- **ASSIGNMENT**
Within the listing below, please copy exactly the lines between the line holding "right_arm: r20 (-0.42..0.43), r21" and the line holding "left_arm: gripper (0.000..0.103", inclusive.

_ _ _ _ _ _ _

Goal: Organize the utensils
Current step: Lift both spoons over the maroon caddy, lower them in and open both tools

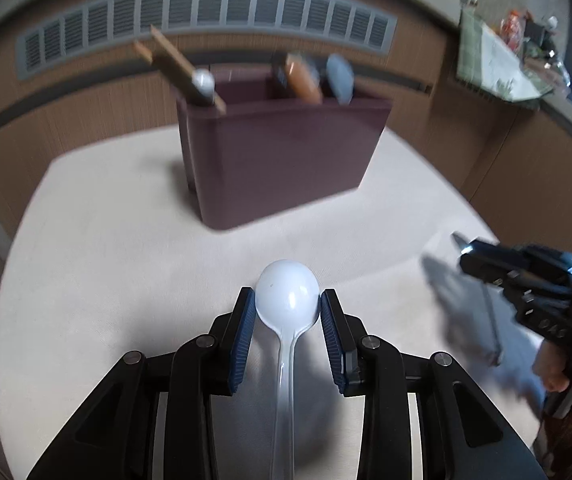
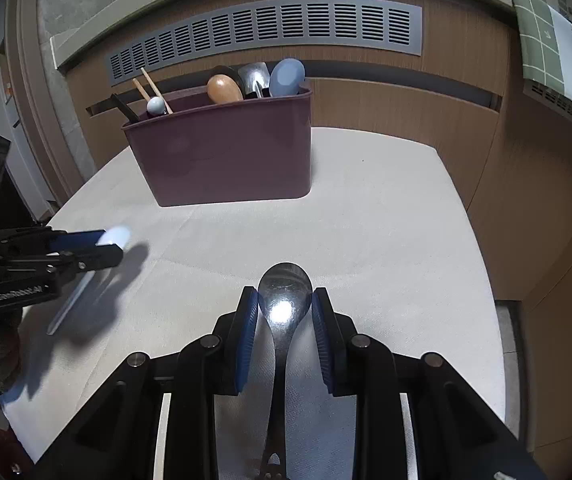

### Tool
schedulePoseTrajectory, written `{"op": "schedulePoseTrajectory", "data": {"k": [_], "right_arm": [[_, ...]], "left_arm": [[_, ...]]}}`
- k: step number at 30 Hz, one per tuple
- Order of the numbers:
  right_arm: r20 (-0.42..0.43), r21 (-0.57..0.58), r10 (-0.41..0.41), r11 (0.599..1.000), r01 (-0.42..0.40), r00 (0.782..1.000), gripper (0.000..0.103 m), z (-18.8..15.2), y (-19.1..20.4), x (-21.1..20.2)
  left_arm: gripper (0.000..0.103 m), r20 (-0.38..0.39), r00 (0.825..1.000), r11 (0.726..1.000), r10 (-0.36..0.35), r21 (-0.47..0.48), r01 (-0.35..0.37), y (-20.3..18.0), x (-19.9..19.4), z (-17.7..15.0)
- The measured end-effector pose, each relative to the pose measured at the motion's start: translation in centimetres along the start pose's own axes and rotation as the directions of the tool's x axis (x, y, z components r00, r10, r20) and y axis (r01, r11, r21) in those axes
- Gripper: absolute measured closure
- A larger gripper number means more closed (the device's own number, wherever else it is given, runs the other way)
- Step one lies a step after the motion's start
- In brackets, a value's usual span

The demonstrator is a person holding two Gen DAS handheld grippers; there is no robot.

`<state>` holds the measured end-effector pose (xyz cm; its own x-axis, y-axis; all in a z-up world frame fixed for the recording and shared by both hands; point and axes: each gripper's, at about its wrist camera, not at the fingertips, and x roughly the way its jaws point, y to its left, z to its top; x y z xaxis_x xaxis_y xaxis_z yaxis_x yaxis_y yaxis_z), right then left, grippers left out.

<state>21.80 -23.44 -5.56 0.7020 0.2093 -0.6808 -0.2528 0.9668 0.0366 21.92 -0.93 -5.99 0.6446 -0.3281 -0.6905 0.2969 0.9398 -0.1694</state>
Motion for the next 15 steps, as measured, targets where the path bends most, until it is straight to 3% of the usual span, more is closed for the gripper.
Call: {"op": "schedulePoseTrajectory", "data": {"k": [4,7,9,10,11,13,14,15], "right_arm": [[0.034,0.021,0.009,1.000,-0.010,0.999,0.078,0.4,-0.2,-0.8],[0.116,0.057,0.049,0.997,-0.056,0.992,0.078,1.9,-0.7,-2.8],[0.190,0.042,0.071,0.996,-0.080,0.979,0.078,4.1,-0.6,-4.8],[0.239,0.018,0.081,0.996,-0.088,0.968,0.078,6.0,-0.4,-6.3],[0.287,-0.006,0.087,0.996,-0.090,0.954,0.078,8.0,-0.1,-7.8],[0.384,-0.041,0.103,0.995,-0.094,0.917,0.078,12.0,0.2,-10.6],[0.421,-0.056,0.109,0.994,-0.095,0.901,0.078,13.5,0.4,-11.5],[0.457,-0.068,0.108,0.994,-0.086,0.883,0.078,15.2,0.6,-12.3]], "left_arm": [[0.069,0.123,0.992,0.999,-0.034,-0.005,0.035,-0.7,-3.2,1.2],[0.069,0.280,0.958,0.997,-0.065,-0.023,0.075,-1.0,-6.7,4.0],[0.069,0.439,0.895,0.993,-0.080,-0.039,0.108,-1.4,-9.8,6.7],[0.069,0.526,0.848,0.991,-0.068,-0.061,0.118,-1.4,-11.2,7.8],[0.068,0.633,0.772,0.985,-0.058,-0.091,0.148,-1.3,-12.9,8.9],[0.068,0.758,0.651,0.974,-0.038,-0.116,0.192,-1.0,-14.2,9.9],[0.068,0.805,0.593,0.972,-0.013,-0.129,0.197,-0.8,-14.2,10.1],[0.068,0.834,0.551,0.971,0.021,-0.148,0.187,-0.7,-13.8,10.3]]}}
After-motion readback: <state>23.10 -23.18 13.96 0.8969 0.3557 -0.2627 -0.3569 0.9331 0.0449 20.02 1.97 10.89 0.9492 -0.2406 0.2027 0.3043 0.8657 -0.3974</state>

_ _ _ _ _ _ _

- **SOLUTION TO THIS TASK**
  right_arm: r20 (-0.42..0.43), r21 (-0.57..0.58), r10 (-0.41..0.41), r11 (0.599..1.000), r01 (-0.42..0.40), r00 (0.782..1.000), gripper (0.000..0.103 m), z (-18.8..15.2), y (-19.1..20.4), x (-21.1..20.2)
  left_arm: gripper (0.000..0.103 m), r20 (-0.38..0.39), r00 (0.825..1.000), r11 (0.726..1.000), r10 (-0.36..0.35), r21 (-0.47..0.48), r01 (-0.35..0.37), y (-20.3..18.0), x (-19.9..19.4), z (-17.7..15.0)

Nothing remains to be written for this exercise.